Sgt. Charles Coward was a British POW who had been captured in May 1940; he was sent to a POW camp near Monowitz in December 1943. Sgt. Coward testified at the Nuremberg International Military Tribunal regarding the gas chamber at Monowitz.

The following excerpt is from Sgt. Coward’s testimony and affidavit as reported on this web site:

Affidavit Copy of Document NI-11696, Prosecution Exhibit 1462

COWARD: I made it a point to get one of the guards to take me to town under the pretense of buying new razor blades and stuff for our boys. For a few cigarettes he pointed out to me the various places where they had the gas chambers and the places where they took them down to be cremated. Everyone to whom I spoke gave the same story – the people in the city of Auschwitz, the SS men, concentration camp inmates, foreign workers – everyone said that thousands of people were being gassed and cremated at Auschwitz, and that the inmates who worked with us and who were unable to continue working because of their physical condition and were suddenly missing, had been sent to the gas chambers. The inmates who were selected to be gassed went through the procedure of preparing for a bath, they stripped their clothes off, and walked into the bathing room. Instead of showers, there was gas. All the camp knew it. All the civilian population knew it. I mixed with the civilian population at Auschwitz. I was at Auschwitz nearly every day…Nobody could live in Auschwitz and work in the plant, or even come down to the plant without knowing what was common knowledge to everybody.

Even while still at Auschwitz we got radio broadcasts from the outside speaking about the gassings and burnings at Auschwitz. I recall one of these broadcasts was by Anthony Eden himself. Also, there were pamphlets dropped in Auschwitz and the surrounding territory, one of which I personally read, which related what was going on in the camp at Auschwitz. These leaflets were scattered all over the countryside and must have been dropped from planes. They were in Polish and German. Under those circumstances, nobody could be at or near Auschwitz without knowing what was going on.

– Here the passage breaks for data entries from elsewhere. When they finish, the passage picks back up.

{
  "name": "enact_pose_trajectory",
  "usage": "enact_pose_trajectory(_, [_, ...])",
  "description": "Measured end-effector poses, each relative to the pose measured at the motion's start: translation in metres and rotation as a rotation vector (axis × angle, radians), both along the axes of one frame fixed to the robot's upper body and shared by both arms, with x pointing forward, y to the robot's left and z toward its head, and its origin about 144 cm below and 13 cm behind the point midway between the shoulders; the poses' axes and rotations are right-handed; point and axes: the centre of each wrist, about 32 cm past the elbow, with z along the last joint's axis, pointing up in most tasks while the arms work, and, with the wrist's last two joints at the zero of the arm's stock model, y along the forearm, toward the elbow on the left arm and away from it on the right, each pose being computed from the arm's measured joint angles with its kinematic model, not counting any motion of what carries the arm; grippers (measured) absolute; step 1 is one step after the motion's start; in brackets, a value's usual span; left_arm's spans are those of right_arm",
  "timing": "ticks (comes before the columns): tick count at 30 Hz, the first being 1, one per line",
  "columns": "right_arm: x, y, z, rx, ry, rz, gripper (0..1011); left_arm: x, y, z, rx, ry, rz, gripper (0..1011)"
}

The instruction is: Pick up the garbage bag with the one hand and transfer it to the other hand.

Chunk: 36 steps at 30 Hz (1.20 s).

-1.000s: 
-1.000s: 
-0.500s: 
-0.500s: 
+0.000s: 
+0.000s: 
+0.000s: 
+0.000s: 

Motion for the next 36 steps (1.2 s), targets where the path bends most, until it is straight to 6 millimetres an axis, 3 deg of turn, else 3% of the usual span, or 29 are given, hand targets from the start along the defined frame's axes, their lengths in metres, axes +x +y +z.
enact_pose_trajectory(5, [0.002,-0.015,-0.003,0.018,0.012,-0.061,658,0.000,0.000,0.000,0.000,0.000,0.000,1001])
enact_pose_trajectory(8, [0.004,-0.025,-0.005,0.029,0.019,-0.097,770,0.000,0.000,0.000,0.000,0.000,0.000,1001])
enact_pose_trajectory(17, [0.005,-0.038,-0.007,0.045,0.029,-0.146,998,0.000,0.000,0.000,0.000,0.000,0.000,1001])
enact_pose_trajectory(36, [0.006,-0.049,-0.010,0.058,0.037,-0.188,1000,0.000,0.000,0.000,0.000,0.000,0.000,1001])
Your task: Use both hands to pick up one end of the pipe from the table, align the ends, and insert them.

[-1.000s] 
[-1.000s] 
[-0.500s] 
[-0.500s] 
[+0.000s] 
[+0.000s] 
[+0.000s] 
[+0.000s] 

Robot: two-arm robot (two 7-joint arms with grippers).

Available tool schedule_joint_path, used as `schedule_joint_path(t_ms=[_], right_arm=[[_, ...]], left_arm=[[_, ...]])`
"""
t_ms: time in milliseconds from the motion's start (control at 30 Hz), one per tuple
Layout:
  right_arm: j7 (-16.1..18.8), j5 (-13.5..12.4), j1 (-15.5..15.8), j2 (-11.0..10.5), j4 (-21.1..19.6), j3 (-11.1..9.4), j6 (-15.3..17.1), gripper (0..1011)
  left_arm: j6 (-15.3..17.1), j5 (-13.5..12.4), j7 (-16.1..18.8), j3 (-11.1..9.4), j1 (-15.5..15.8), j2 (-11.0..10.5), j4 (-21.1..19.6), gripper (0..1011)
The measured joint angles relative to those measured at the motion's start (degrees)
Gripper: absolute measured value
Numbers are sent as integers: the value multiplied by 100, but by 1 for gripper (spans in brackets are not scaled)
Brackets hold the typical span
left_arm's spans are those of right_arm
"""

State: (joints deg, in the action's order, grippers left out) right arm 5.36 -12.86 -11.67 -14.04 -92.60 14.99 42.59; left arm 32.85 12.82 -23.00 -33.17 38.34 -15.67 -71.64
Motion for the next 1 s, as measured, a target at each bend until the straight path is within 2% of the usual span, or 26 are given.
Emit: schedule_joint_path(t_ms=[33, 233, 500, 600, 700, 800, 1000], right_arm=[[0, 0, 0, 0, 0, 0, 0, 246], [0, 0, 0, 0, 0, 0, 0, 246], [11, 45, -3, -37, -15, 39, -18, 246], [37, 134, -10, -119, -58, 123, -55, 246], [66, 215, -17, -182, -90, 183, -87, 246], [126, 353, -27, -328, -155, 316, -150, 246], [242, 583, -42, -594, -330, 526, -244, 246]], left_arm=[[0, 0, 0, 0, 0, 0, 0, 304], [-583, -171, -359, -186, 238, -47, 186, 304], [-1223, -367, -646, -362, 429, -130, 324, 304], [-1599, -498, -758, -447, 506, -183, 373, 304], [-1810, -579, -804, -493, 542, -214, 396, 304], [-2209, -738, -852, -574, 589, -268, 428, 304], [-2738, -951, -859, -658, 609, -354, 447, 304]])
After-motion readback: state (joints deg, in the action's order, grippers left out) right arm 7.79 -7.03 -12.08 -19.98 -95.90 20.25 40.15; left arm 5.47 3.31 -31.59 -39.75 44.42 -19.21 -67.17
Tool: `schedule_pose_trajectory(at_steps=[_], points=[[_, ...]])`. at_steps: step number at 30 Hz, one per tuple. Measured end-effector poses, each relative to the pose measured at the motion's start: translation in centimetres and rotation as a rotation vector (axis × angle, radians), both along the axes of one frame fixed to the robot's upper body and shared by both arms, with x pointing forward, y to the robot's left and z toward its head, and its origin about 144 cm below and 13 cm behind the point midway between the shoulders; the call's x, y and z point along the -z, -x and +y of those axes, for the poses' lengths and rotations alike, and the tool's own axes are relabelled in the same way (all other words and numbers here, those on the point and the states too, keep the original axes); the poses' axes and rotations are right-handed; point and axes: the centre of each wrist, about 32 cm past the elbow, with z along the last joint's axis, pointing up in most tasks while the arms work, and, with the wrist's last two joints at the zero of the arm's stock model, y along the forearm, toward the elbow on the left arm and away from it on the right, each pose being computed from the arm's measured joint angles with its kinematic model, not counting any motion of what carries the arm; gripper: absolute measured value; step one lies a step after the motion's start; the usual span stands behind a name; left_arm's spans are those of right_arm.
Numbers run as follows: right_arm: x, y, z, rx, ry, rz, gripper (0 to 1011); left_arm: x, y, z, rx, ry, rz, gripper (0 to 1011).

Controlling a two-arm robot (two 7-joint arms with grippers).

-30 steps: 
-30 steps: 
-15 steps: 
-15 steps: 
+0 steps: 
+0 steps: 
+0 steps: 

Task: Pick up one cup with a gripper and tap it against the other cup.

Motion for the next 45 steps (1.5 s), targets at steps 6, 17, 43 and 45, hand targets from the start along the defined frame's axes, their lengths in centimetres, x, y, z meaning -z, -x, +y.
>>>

So, it appears that everyone who was at, or anywhere near Auschwitz, knew about the gas chambers.  Everyone except Elie Wiesel, that is.  There is a lot of speculation now that Elie Wiesel is a fraud, and that he wasn’t really a prisoner at Auschwitz.  If he was, in fact, a prisoner there, how come he never knew about the gas chambers?

As I see it, there are two possible conclusions:  Either there were no gas chambers at Auschwitz, or Elie Wiesel was not a prisoner there?  So, which is it?